* Task to carry out
Your job is to copy the lines from the material that include "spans".

* Given records
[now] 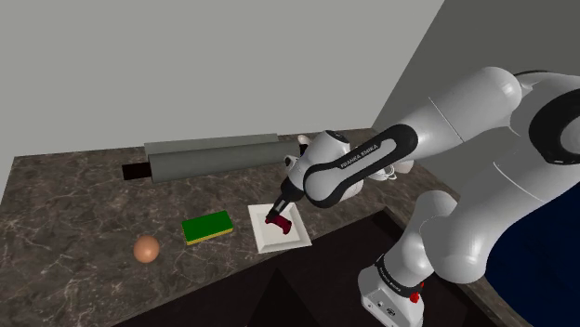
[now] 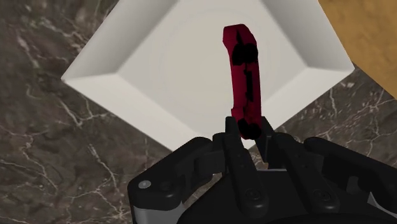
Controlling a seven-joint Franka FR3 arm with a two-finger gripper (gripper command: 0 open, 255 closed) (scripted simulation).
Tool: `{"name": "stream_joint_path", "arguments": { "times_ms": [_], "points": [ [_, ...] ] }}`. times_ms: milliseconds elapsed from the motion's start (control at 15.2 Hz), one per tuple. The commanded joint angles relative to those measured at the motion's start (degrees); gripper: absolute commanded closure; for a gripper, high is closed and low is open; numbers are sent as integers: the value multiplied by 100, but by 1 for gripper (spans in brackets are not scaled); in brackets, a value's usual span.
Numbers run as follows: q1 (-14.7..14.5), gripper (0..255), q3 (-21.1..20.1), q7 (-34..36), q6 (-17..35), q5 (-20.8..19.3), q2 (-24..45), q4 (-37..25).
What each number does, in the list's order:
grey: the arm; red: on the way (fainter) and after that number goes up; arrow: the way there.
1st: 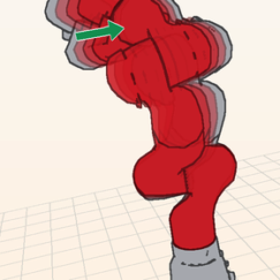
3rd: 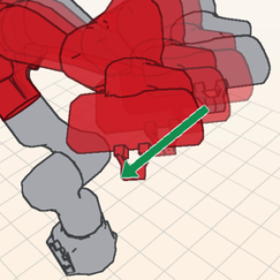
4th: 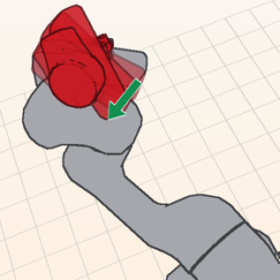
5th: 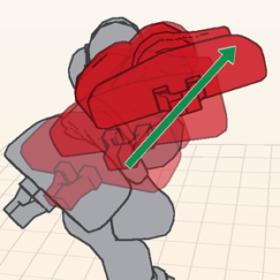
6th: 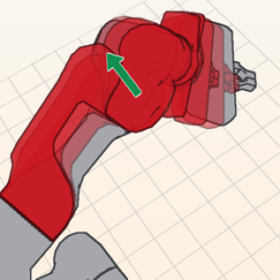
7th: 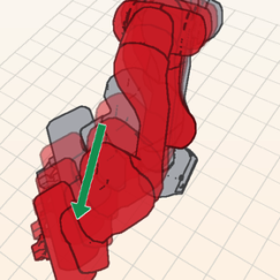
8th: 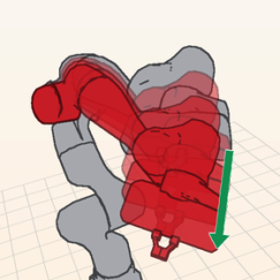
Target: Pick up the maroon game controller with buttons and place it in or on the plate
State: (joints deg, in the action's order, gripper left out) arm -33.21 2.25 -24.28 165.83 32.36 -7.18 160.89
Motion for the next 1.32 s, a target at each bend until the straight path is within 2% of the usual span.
{"name": "stream_joint_path", "arguments": {
  "times_ms": [0, 66, 132, 462, 594, 726, 1254],
  "points": [
    [-2, 255, 1, -4, 2, 5, 4, 1],
    [-2, 255, 1, -4, 2, 5, 4, 1],
    [-2, 0, 0, -4, 2, 5, 4, 1],
    [-3, 0, 1, -6, 3, 7, 4, 2],
    [292, 0, -82, 500, -454, -665, -593, 131],
    [536, 0, -175, 767, -912, -1034, -1101, 183],
    [548, 0, -187, 762, -914, -1026, -1101, 183]
  ]
}}
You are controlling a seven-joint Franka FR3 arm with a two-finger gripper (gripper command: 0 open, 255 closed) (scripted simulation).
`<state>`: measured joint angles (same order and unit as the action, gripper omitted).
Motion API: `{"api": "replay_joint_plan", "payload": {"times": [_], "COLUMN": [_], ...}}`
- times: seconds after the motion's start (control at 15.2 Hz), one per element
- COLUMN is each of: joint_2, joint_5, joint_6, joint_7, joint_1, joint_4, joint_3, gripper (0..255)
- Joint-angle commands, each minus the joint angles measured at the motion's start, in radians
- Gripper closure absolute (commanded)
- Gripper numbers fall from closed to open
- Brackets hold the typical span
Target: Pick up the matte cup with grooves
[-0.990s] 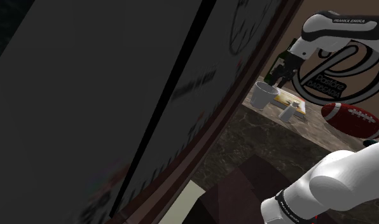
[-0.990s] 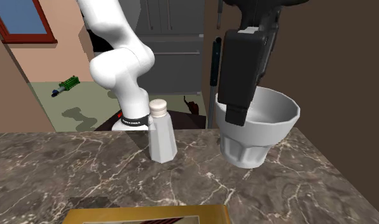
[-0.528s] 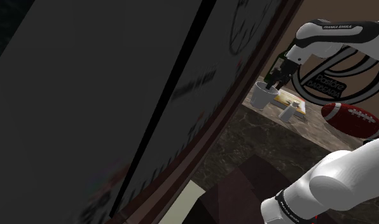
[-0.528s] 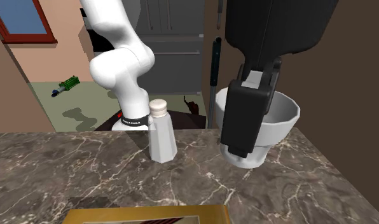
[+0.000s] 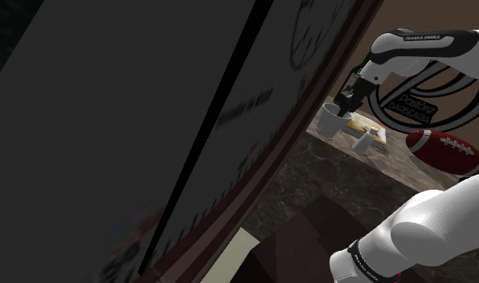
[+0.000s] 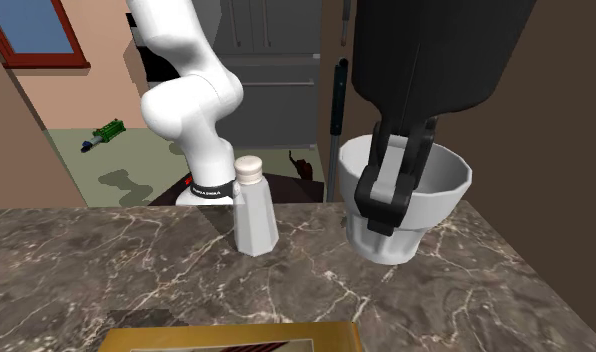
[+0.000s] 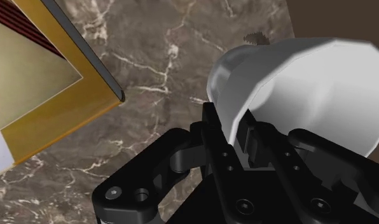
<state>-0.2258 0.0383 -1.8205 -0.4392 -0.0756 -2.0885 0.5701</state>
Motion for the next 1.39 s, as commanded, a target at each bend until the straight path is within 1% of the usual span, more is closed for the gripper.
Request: {"api": "replay_joint_plan", "payload": {"times": [0.0,0.26,1.25,1.32], "joint_2": [0.0,-0.001,-0.006,-0.006], "joint_5": [0.0,0.0,-0.001,-0.001], "joint_6": [0.0,-0.001,0.198,0.2], "joint_7": [0.0,0.0,0.026,0.026], "joint_1": [0.0,0.0,0.006,0.006], "joint_4": [0.0,-0.002,0.194,0.196], "joint_3": [0.0,0.0,-0.012,-0.012], "gripper": [255,255,255,255]}}
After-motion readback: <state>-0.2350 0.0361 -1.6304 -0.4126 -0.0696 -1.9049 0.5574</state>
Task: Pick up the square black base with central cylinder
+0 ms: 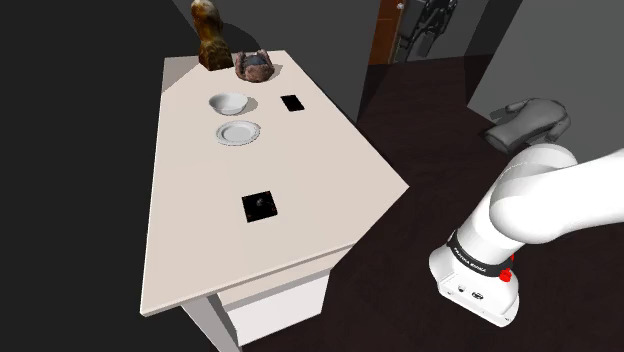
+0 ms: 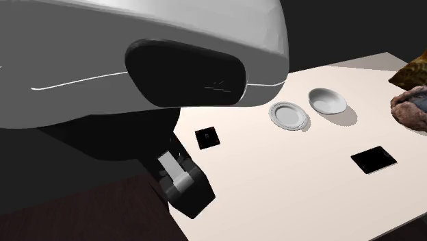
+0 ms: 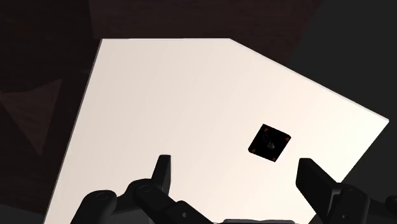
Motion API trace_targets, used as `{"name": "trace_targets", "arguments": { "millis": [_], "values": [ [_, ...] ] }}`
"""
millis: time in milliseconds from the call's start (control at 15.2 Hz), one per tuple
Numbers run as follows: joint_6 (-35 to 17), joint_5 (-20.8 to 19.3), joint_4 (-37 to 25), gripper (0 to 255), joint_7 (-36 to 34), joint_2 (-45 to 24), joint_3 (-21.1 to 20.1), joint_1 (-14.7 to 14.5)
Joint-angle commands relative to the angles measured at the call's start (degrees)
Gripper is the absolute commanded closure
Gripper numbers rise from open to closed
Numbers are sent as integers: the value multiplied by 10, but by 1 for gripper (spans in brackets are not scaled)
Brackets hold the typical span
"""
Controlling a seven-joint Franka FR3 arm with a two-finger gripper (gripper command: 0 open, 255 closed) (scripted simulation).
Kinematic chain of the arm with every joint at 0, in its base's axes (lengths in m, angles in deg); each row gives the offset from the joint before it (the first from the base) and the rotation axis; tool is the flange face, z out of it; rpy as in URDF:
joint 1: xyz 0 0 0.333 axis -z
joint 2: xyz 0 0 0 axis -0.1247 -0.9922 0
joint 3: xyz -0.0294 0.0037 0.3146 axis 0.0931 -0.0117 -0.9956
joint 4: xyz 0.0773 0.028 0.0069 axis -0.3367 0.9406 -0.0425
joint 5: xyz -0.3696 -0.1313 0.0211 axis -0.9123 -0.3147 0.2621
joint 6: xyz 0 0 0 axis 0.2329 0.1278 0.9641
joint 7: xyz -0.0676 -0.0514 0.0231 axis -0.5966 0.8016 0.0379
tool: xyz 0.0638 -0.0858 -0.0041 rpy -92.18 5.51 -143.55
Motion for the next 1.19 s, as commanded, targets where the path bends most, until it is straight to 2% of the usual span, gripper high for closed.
{"name": "trace_targets", "arguments": {
  "millis": [0, 594, 1122],
  "values": [
    [0, 0, 0, 0, 0, 0, 0, 0],
    [-156, 29, 76, 0, -45, -87, -54, -17],
    [-293, 43, 93, 0, -86, -214, -101, -29]
  ]
}}
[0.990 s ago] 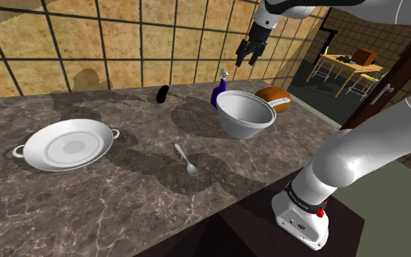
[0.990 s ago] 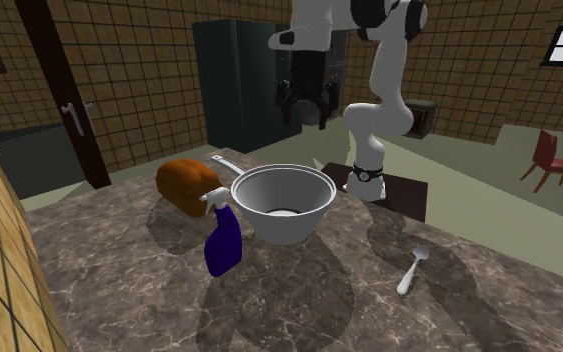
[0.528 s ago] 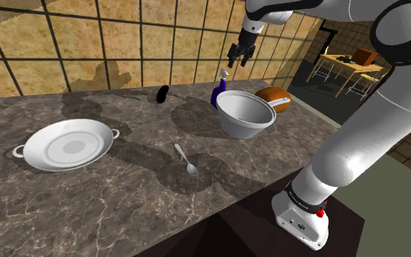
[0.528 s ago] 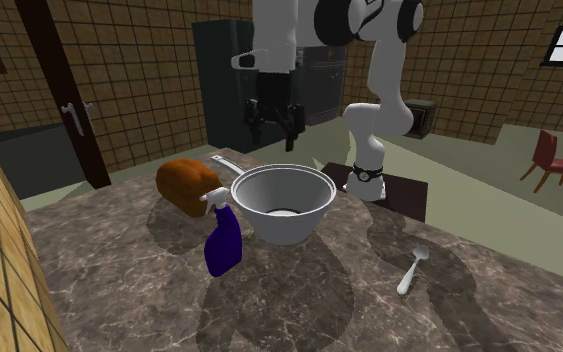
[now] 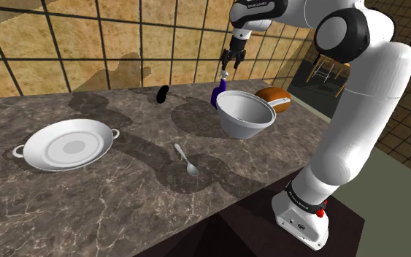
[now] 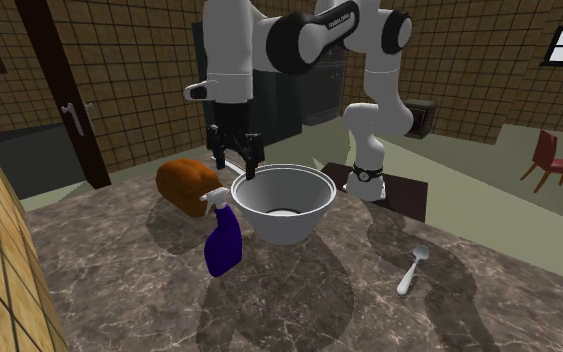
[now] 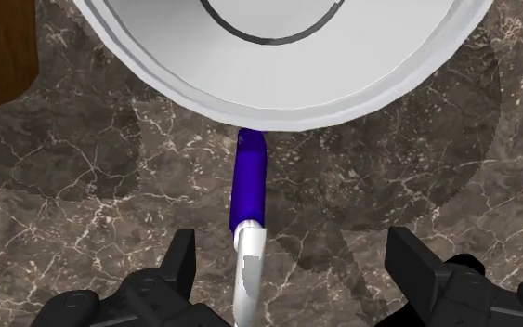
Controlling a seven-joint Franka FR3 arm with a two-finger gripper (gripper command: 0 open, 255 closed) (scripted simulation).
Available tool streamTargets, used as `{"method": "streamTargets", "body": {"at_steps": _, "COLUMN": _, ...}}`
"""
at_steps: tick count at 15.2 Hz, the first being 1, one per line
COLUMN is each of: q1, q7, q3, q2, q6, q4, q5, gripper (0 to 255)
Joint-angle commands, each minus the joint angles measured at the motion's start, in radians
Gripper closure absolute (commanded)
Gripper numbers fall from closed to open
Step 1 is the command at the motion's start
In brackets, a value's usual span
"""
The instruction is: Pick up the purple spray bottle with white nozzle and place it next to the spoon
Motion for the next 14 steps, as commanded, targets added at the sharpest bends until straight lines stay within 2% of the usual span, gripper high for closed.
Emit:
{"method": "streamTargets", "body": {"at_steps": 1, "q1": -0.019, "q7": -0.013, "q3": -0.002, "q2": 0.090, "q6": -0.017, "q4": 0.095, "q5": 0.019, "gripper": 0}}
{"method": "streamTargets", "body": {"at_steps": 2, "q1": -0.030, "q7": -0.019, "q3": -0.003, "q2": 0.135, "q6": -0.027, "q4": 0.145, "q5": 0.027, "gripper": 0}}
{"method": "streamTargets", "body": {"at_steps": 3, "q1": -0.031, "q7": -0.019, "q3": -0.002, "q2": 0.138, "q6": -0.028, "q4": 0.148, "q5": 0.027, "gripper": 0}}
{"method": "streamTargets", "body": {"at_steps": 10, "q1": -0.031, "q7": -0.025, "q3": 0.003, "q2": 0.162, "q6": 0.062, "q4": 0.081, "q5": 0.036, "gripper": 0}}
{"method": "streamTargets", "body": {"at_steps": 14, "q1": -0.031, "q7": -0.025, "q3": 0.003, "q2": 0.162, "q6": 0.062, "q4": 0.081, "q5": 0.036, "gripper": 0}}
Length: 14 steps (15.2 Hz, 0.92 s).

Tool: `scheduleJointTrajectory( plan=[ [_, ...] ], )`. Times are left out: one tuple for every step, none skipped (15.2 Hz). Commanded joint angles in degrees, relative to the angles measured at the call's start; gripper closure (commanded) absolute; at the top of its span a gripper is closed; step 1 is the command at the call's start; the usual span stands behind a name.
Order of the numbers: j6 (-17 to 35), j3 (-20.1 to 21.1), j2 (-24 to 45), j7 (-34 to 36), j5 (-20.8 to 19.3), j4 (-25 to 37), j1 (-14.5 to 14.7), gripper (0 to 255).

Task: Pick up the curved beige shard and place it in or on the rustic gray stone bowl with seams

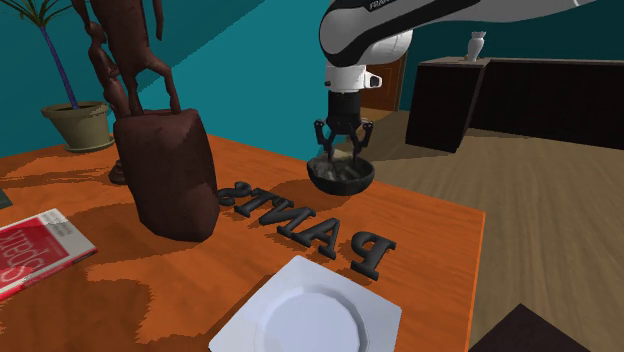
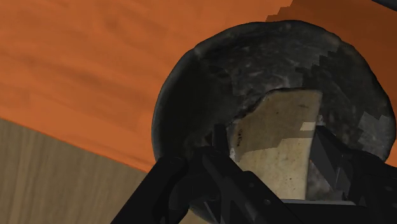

* Output of the task
Tool: `{"name": "stream_joint_path", "arguments": { "times_ms": [_], "points": [ [_, ...] ] }}`. times_ms: milliseconds elapsed from the motion's start (control at 15.2 Hz), one per tuple. The commanded joint angles relative to those measured at the motion's start (degrees); gripper: absolute commanded closure; for a gripper, high is closed and low is open; numbers are sent as integers: the value multiplied by 100, but by 1 for gripper (spans in brackets are not scaled); in brackets, a value's usual span.
Numbers are sent as integers: the value multiplied by 10, but by 1 for gripper (spans in brackets are not scaled)

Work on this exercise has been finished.